__The task__.
Reproduce all of the data that follows, character for character.

__Provided material__.
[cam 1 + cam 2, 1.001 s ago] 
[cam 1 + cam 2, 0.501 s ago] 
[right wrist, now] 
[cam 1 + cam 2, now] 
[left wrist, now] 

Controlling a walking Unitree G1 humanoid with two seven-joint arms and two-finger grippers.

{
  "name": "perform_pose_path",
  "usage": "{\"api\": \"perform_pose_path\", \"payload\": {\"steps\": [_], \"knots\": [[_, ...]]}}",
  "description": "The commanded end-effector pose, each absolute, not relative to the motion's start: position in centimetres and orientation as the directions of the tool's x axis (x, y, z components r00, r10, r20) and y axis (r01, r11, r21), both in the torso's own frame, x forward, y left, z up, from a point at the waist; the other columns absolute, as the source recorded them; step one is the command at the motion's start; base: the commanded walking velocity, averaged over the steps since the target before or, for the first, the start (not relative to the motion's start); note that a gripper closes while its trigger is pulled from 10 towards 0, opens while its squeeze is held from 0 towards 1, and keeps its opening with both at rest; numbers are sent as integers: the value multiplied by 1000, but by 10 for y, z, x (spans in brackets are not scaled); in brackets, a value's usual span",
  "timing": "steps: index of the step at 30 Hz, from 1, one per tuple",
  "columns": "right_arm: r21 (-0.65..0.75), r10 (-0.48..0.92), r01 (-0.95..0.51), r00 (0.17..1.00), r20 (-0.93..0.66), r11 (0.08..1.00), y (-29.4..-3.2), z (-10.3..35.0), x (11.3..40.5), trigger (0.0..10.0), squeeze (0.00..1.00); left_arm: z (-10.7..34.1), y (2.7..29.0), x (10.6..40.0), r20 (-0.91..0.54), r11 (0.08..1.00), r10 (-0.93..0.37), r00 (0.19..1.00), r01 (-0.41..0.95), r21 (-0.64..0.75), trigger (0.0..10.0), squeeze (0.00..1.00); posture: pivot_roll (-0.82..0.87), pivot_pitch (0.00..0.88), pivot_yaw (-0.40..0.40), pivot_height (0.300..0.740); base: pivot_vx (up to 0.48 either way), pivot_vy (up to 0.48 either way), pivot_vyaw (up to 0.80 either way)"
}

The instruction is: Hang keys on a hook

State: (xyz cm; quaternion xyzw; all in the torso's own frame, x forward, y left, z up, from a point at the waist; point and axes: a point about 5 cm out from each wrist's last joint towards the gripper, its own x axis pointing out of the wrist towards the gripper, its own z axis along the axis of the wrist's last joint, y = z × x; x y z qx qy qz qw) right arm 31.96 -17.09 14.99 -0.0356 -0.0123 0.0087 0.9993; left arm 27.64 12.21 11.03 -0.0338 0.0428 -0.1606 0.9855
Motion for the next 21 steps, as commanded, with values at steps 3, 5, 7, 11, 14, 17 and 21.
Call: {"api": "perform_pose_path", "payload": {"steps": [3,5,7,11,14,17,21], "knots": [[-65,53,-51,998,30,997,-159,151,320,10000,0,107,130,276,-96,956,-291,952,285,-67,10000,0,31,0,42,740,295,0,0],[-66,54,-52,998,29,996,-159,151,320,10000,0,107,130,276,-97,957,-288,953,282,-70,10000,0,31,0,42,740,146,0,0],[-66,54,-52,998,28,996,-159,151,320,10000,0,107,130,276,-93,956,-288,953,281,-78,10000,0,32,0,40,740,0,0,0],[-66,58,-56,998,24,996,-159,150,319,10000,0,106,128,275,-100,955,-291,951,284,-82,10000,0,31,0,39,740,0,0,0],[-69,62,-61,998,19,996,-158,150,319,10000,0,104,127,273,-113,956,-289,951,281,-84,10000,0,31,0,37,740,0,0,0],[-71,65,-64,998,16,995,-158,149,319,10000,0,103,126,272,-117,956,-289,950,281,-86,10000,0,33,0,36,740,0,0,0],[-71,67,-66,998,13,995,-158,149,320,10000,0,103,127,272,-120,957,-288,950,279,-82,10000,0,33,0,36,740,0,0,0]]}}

__Finished exercise__.
[cam 1 + cam 2, 1.001 s ago] 
[cam 1 + cam 2, 0.501 s ago] 
[right wrist, now] 
[cam 1 + cam 2, now] 
[left wrist, now] 

Controlling a walking Unitree G1 humanoid with two seven-joint arms and two-finger grippers.

{
  "name": "perform_pose_path",
  "usage": "{\"api\": \"perform_pose_path\", \"payload\": {\"steps\": [_], \"knots\": [[_, ...]]}}",
  "description": "The commanded end-effector pose, each absolute, not relative to the motion's start: position in centimetres and orientation as the directions of the tool's x axis (x, y, z components r00, r10, r20) and y axis (r01, r11, r21), both in the torso's own frame, x forward, y left, z up, from a point at the waist; the other columns absolute, as the source recorded them; step one is the command at the motion's start; base: the commanded walking velocity, averaged over the steps since the target before or, for the first, the start (not relative to the motion's start); note that a gripper closes while its trigger is pulled from 10 towards 0, opens while its squeeze is held from 0 towards 1, and keeps its opening with both at rest; numbers are sent as integers: the value multiplied by 1000, but by 10 for y, z, x (spans in brackets are not scaled); in brackets, a value's usual span",
  "timing": "steps: index of the step at 30 Hz, from 1, one per tuple",
  "columns": "right_arm: r21 (-0.65..0.75), r10 (-0.48..0.92), r01 (-0.95..0.51), r00 (0.17..1.00), r20 (-0.93..0.66), r11 (0.08..1.00), y (-29.4..-3.2), z (-10.3..35.0), x (11.3..40.5), trigger (0.0..10.0), squeeze (0.00..1.00); left_arm: z (-10.7..34.1), y (2.7..29.0), x (10.6..40.0), r20 (-0.91..0.54), r11 (0.08..1.00), r10 (-0.93..0.37), r00 (0.19..1.00), r01 (-0.41..0.95), r21 (-0.64..0.75), trigger (0.0..10.0), squeeze (0.00..1.00); posture: pivot_roll (-0.82..0.87), pivot_pitch (0.00..0.88), pivot_yaw (-0.40..0.40), pivot_height (0.300..0.740); base: pivot_vx (up to 0.48 either way), pivot_vy (up to 0.48 either way), pivot_vyaw (up to 0.80 either way)"
}

The instruction is: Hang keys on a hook

State: (xyz cm; quaternion xyzw; all in the torso's own frame, x forward, y left, z up, from a point at the waist; point and axes: a point about 5 cm out from each wrist's last joint towards the gripper, its own x axis pointing out of the wrist towards the gripper, its own z axis along the axis of the wrist's last joint, y = z × x; x y z qx qy qz qw) right arm 31.96 -17.09 14.99 -0.0356 -0.0123 0.0087 0.9993; left arm 27.64 12.21 11.03 -0.0338 0.0428 -0.1606 0.9855
Motion for the next 21 steps, as commanded, with values at steps 3, 5, 7, 11, 14, 17 and 21.
Call: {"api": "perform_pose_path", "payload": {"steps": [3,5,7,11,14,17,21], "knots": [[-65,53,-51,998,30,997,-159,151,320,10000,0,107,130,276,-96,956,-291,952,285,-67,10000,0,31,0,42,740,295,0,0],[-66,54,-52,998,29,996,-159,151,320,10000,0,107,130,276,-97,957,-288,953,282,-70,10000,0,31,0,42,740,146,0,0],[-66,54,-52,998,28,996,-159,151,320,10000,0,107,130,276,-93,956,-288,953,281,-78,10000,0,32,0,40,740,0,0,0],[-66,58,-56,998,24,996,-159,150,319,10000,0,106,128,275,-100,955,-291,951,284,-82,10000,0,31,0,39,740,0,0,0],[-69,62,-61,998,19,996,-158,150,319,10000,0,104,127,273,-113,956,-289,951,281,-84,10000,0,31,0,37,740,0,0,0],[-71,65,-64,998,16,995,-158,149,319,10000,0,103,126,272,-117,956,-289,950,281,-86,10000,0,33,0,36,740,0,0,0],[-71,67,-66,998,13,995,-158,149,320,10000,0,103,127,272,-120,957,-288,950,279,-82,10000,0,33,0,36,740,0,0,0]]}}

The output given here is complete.